Finding the median - SQL Server Forums

Please start any new threads on our new site at https://forums.sqlteam.com. We've got lots of great SQL Server experts to answer whatever question you can come up with.

All Forums

SQL Server 2000 Forums

Transact-SQL (2000)

Finding the median

Author

Topic

AskSQLTeam
Ask SQLTeam Question

0 Posts

Posted - 2002-03-12 : 09:40:38

Ian writes "How do I find the median of a set of values in SQL Server"

davidpardoe
Constraint Violating Yak Guru

324 Posts

Posted - 2002-03-12 : 10:29:21

There are several ways - here is my suggestion.

Insert the sorted values into a temporary table with an identity column. Then calculate which row will hold the median value.

I'm feeling generous - here is an sp that takes the table and field as parameters...

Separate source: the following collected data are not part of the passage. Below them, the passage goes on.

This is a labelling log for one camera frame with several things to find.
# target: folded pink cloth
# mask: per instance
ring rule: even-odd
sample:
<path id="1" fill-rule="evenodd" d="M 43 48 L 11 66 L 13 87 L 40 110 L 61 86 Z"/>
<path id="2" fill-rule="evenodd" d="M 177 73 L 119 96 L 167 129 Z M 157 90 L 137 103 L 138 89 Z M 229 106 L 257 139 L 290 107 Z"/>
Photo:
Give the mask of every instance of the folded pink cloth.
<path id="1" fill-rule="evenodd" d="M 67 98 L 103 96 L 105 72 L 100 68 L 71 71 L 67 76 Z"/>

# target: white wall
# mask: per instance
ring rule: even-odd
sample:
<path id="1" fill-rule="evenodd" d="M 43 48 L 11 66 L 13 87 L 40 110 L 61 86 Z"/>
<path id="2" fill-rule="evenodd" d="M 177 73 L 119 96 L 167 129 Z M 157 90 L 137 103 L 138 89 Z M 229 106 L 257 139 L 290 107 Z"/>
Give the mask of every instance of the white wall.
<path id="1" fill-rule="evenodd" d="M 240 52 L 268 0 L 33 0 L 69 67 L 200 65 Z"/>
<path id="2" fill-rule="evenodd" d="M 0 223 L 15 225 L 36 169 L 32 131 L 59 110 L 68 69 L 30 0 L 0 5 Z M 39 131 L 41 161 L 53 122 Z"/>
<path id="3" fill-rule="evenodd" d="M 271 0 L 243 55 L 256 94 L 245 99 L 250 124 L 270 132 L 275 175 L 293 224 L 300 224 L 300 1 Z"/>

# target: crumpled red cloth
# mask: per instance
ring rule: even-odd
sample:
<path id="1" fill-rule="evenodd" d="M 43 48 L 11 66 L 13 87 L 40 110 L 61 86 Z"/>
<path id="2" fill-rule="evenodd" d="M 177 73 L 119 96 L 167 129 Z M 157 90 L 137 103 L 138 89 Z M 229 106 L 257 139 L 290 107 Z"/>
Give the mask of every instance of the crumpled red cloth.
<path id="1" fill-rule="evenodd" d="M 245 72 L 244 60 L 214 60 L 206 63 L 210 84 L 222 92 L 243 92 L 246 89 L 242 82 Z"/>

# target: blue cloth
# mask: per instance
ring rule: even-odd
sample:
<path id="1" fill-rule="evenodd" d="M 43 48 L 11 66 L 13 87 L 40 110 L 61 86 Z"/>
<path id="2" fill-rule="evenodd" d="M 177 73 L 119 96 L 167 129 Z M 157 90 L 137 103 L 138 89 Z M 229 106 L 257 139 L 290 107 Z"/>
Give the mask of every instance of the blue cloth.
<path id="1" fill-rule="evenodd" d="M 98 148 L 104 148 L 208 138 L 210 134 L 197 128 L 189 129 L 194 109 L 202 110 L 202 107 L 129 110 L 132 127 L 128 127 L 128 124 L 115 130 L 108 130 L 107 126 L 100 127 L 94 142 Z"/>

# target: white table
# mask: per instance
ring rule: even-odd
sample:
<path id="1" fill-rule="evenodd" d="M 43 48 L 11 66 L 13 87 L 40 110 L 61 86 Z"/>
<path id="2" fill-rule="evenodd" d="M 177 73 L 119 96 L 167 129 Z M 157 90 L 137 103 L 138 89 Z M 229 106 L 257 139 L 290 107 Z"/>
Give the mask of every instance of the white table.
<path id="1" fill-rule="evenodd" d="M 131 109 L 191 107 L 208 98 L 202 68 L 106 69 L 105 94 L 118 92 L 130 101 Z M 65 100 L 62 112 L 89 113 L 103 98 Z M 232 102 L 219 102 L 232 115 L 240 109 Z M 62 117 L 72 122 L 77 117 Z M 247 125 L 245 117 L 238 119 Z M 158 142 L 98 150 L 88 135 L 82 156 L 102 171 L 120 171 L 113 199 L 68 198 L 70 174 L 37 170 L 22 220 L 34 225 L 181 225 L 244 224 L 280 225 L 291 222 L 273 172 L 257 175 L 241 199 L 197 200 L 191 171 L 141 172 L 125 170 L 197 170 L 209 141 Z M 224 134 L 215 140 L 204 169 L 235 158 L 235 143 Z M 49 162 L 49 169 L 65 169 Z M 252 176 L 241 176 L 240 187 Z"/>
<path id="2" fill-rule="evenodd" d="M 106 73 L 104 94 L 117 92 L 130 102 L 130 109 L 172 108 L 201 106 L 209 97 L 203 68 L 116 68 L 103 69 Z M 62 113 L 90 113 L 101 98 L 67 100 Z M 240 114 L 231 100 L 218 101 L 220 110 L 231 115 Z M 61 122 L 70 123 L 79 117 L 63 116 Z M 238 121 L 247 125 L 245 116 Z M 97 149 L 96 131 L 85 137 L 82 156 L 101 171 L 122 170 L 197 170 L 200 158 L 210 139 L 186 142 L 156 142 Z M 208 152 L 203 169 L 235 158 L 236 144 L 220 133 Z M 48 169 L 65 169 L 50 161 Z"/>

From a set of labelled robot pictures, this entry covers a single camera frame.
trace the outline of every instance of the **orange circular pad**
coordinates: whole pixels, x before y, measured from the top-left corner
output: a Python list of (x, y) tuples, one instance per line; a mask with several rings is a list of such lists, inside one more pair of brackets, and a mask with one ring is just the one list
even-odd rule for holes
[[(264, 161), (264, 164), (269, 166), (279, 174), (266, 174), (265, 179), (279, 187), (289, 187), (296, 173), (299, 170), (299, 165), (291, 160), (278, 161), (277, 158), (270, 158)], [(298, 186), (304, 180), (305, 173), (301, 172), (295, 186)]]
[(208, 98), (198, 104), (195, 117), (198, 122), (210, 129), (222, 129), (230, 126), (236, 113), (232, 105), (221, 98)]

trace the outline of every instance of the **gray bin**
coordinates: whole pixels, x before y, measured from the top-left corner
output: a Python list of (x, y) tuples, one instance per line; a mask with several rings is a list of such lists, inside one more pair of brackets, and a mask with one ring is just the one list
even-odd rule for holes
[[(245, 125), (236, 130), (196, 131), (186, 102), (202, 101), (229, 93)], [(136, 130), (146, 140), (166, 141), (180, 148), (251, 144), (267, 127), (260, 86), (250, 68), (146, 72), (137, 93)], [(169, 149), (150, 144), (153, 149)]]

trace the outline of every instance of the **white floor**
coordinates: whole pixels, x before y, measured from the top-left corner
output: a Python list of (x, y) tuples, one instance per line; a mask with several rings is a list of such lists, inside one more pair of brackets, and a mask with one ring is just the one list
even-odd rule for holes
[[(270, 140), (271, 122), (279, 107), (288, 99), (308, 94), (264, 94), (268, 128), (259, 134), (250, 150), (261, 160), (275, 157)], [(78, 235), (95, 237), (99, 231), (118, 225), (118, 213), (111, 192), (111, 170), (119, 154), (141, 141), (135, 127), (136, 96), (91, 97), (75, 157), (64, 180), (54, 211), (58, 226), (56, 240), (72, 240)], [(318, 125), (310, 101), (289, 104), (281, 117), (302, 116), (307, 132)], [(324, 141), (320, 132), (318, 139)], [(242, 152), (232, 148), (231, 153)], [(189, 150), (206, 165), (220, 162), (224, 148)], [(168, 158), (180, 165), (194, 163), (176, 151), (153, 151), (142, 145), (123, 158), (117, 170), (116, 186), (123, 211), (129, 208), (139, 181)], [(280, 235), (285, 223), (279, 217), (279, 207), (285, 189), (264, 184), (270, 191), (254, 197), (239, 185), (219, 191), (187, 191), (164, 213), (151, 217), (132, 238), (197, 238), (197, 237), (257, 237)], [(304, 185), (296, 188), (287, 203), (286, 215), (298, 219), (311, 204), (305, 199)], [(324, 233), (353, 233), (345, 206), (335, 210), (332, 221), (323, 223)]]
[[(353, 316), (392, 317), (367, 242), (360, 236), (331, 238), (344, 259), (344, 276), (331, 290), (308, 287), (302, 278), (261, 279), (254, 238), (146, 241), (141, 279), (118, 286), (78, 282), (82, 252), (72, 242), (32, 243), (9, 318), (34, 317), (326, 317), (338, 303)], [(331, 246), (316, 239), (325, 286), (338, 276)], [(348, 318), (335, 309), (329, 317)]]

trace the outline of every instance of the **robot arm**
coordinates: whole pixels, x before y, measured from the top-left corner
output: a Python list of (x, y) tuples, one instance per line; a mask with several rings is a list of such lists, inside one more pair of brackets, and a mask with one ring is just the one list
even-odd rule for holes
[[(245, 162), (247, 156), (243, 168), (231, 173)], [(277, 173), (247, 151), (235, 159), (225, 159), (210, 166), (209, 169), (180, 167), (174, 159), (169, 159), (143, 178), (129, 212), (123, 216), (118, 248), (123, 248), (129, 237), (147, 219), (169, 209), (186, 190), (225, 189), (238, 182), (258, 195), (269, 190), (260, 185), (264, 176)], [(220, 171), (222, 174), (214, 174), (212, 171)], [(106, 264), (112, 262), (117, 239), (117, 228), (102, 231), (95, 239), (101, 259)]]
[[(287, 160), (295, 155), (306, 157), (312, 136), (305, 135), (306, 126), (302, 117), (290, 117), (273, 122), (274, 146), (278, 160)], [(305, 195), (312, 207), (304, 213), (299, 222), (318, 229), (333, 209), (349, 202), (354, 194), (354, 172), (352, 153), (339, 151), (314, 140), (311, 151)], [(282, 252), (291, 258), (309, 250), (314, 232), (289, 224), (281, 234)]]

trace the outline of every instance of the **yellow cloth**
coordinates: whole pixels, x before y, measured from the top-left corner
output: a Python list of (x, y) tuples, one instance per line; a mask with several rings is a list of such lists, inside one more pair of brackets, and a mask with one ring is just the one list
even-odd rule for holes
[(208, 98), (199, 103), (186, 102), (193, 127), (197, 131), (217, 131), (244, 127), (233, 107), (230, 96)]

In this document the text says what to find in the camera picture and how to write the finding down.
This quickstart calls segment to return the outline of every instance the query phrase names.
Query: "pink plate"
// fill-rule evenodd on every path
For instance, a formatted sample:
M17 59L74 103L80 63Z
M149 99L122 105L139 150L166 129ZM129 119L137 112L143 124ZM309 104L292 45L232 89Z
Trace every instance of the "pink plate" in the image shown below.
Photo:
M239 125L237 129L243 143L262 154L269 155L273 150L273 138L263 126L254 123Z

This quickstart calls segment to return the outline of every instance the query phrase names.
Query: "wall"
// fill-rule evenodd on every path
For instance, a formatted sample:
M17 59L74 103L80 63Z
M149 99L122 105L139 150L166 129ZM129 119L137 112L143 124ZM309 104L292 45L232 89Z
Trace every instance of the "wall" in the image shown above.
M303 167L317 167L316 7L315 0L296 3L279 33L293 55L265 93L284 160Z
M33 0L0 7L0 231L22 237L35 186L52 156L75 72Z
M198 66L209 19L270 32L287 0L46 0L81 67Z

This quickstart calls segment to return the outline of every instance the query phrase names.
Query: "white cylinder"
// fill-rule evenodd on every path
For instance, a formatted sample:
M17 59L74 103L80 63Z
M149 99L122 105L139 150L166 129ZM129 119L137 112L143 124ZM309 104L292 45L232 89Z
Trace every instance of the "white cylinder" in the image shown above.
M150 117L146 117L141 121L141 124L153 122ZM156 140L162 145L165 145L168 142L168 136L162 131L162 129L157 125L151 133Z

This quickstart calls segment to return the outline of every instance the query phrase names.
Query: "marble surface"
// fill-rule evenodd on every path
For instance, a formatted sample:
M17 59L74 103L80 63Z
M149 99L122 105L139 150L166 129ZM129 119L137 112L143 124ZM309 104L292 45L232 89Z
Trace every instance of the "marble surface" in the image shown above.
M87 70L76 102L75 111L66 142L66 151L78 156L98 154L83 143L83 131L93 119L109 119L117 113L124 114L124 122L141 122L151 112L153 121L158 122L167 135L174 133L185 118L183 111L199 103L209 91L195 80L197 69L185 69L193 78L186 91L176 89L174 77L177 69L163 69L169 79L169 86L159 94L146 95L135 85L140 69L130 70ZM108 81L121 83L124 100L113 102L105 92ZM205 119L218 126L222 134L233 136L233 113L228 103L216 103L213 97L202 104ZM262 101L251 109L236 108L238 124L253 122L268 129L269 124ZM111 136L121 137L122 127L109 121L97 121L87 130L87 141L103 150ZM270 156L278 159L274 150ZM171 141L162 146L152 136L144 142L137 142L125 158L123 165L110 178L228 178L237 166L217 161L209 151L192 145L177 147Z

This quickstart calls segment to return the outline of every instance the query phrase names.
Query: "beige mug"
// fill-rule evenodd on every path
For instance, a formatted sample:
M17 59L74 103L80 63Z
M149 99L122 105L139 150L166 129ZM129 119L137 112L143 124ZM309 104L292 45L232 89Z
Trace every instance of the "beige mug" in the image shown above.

if exists (select name from sysobjects where name='find_median' and type ='P')
	drop procedure find_median
Go

CREATE procedure find_median
(
@table varchar(100),
@field varchar(100)
)
as

set nocount on
declare @sql varchar(1000)

create table #ordered_values (id int identity(1,1),field_value float)
set @sql='insert into #ordered_values select '+@field+' from '+@table+' order by '+@field
exec (@sql)

declare @median_row int
declare @even_ind int
select 
	@median_row=cast(count(*)/2 as int)+1,
	@even_ind=count(*)%2
	from #ordered_values

print @even_ind

if @even_ind=1
	set @sql='select field_value from #ordered_values where id='+cast(@median_row as varchar(10))
else 
	begin
	set @sql='declare @value1 float,@value2 float '
	set @sql=@sql+' select @value1=field_value from #ordered_values where id='+cast(@median_row-1 as varchar(10))
	set @sql=@sql+' select @value2=field_value from #ordered_values where id='+cast(@median_row as varchar(10))
	set @sql=@sql+' select (@value1+@value2)/2 '
	end

exec (@sql)

go

Note that if there are an even number of values you add the middle 2 and divide by 2

============
The Dabbler!

jcelko
Esteemed SQL Purist

547 Posts

Posted - 2002-03-25 : 11:54:19

>> How do I find the median of a set of values in SQL Server" <<

The best way to do this is with a statistical package. It will handle rounding errors and al that stuff for you.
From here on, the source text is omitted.